--- WORK INSTRUCTION ---
Leaving out every picture, copy the lines of the data exactly, from the first through the line containing "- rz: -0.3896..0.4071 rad".

*** Opening DATA BLOCK ***

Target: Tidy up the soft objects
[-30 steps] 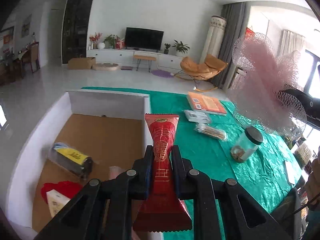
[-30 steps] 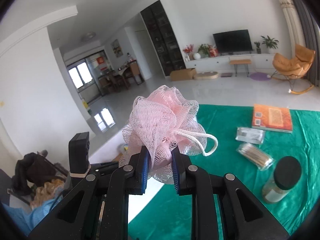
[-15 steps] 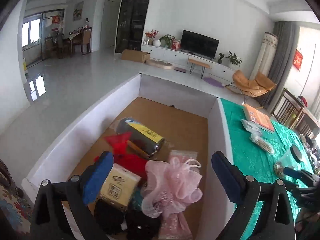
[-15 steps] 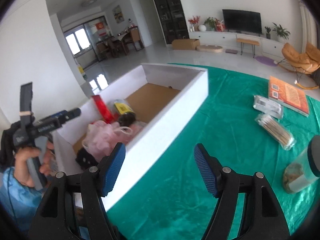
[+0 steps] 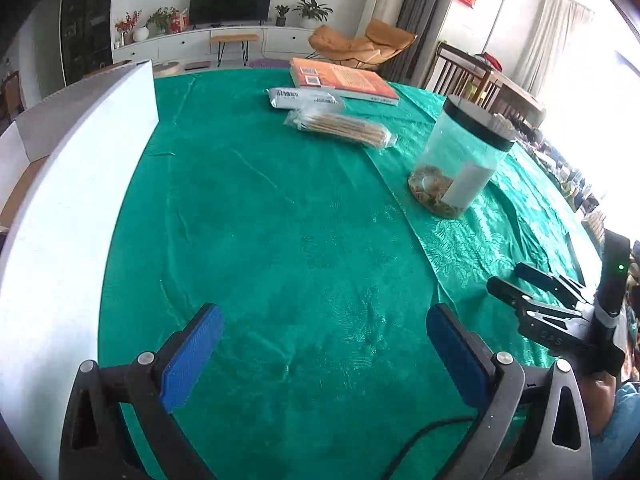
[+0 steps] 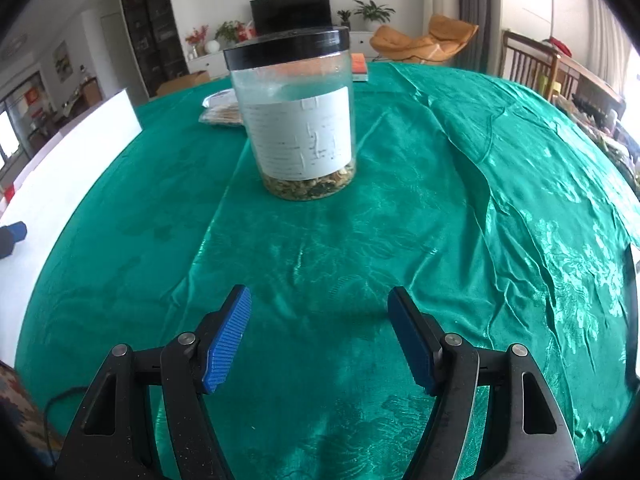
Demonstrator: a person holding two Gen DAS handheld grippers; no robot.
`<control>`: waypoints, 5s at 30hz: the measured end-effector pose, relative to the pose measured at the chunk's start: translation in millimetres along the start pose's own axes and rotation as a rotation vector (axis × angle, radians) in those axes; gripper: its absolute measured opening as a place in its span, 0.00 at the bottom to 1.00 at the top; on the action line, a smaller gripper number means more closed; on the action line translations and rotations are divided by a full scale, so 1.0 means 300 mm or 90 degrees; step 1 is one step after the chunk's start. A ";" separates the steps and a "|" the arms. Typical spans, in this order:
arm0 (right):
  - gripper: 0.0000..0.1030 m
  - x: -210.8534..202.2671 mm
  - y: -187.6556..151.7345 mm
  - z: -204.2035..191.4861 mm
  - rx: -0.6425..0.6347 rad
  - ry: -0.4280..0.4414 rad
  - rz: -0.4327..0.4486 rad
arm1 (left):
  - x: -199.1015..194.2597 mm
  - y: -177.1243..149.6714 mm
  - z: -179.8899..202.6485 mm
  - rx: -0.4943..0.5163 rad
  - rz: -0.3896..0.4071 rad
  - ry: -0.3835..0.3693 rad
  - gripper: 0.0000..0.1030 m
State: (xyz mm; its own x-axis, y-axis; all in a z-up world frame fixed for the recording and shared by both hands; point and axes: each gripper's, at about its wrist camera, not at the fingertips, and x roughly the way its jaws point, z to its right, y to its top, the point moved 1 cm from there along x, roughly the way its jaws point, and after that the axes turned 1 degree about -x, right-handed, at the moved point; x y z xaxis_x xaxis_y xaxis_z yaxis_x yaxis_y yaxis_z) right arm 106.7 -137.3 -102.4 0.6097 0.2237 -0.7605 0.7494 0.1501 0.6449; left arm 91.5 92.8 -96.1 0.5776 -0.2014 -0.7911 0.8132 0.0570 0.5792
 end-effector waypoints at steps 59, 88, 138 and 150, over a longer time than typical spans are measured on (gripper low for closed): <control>0.82 0.025 -0.027 -0.018 -0.039 -0.035 -0.008 | 0.217 0.074 -0.031 0.055 -0.005 0.104 1.00; 0.82 0.028 -0.028 -0.018 -0.039 -0.035 -0.008 | 0.216 0.074 -0.032 0.055 -0.005 0.104 1.00; 0.25 0.321 0.841 -0.582 -0.373 0.094 -0.317 | 0.124 -0.004 -0.178 0.025 -0.001 0.124 1.00; 0.27 -0.428 0.666 -0.083 -0.094 0.289 -0.144 | 0.124 -0.004 -0.178 0.025 -0.001 0.124 1.00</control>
State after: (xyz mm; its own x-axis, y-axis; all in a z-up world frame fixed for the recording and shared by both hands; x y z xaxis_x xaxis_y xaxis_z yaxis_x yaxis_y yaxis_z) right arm 171.7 -112.1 125.8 0.2393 0.5591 -0.7938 0.7849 0.3699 0.4972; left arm 116.0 137.4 -136.8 0.5824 -0.0081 -0.8128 0.8128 0.0184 0.5822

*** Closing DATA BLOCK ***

--- TASK RESULT ---
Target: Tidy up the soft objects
[-30 steps] 
[-30 steps] 
[-15 steps] 
[-15 steps] 
[+0 steps] 
[+0 steps] 
Demonstrator: a person holding two Gen DAS handheld grippers; no robot.
`<control>`: waypoints, 5s at 30hz: the measured end-effector pose, relative to the pose measured at the chunk's start: translation in millimetres along the start pose's own axes and rotation as a rotation vector (axis × angle, radians) in those axes; gripper: its absolute measured opening as a place in its span, 0.00 at the bottom to 1.00 at the top; on the action line, a smaller gripper number means more closed; on the action line translations and rotations are divided by a full scale, so 1.0 means 300 mm or 90 degrees; step 1 is one step after the chunk's start. A ";" separates the steps and a "|" the arms. Typical spans, in this order:
arm0 (right):
  - gripper: 0.0000..0.1030 m
  - x: -210.8534..202.2671 mm
  - y: -187.6556..151.7345 mm
  - z: -204.2035..191.4861 mm
  - rx: -0.6425..0.6347 rad
  - ry: -0.4280..0.4414 rad
  - rz: -0.4327..0.4486 rad
arm1 (left):
  - x: -199.1015..194.2597 mm
  - y: -177.1243..149.6714 mm
  - z: -179.8899..202.6485 mm
  - rx: -0.4943..0.5163 rad
  - rz: -0.3896..0.4071 rad

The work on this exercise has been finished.